« Kandinski et Paul Klee ont, en leur temps, tenté de répertorier les équivalences entre signes visuels et sonores. Le Bauhaus, les expérimentations dadaïstes et futuristes, puis à partir des années 50 les travaux de compositeurs tels que John Cage, Earle Brown, Cornelius Cardew ou Morton Feldman ont prolongé ces prémisses, interpellant les interprètes, leur demandant réflexion et engagement.

Aujourd’hui, nous relisons certaines de ces oeuvres qui ont en commun une prise en charge par l’interprète d’une partie de la composition dans une interactivité parfois proche de l’improvisation. »

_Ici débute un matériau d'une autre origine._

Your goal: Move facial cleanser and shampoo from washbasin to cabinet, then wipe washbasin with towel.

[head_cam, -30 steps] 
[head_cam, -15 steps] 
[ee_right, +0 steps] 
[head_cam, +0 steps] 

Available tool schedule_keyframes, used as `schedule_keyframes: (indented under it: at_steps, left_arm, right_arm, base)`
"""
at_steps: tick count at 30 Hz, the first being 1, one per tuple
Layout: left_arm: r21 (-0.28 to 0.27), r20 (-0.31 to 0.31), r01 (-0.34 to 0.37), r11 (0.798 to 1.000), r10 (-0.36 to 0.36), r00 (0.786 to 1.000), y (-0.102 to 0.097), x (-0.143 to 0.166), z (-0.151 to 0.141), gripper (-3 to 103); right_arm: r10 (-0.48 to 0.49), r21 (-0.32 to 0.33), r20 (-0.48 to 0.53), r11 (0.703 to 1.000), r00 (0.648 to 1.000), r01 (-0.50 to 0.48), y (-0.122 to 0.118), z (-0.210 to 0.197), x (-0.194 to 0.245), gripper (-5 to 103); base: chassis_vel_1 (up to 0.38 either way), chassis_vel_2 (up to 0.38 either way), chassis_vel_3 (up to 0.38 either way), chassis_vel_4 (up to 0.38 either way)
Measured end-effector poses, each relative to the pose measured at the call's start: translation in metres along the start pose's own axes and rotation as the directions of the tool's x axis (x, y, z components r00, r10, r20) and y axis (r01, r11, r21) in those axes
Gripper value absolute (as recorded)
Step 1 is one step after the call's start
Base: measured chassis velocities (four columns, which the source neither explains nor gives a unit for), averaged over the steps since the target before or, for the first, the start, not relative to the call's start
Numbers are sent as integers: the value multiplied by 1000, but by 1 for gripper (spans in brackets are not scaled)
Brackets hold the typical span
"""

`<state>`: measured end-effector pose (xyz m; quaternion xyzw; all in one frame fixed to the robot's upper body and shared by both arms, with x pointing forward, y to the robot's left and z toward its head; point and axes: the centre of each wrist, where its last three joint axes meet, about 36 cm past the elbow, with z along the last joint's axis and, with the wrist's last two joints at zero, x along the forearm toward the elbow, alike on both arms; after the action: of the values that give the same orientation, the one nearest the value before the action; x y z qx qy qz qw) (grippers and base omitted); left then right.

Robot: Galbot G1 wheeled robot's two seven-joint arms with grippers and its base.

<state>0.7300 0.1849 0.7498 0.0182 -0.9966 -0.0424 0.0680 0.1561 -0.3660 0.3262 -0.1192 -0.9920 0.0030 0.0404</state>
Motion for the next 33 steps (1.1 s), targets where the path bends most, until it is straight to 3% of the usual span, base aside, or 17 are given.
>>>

Laborintus, au sujet du principe des sonographies

Pour cette Sonographie, trois pièces, toutes liées à l’espace, ont été enchaînées, formant au final un tout. La première, Serenata per un satellite, a été composée en 1969 par Bruno Maderna ; son titre parle de lui-même. Venait ensuite Le voyage de la larme, de la compositrice Tona Scherchen, dont la partition indique que la partie voix soliste doit être jouée en tenue de cosmonaute. L’ensemble s’est fini sur une adaptation française du morceau de Sting joué par le groupe Police, Walking on the moon... un autre titre évocateur !


Sonographie
Une improvisation musicale de Laborintus. Avec Hélène Breschand, Sylvain Kassap, Franck Masquelier, Anaïs Moreau et César Carcopino.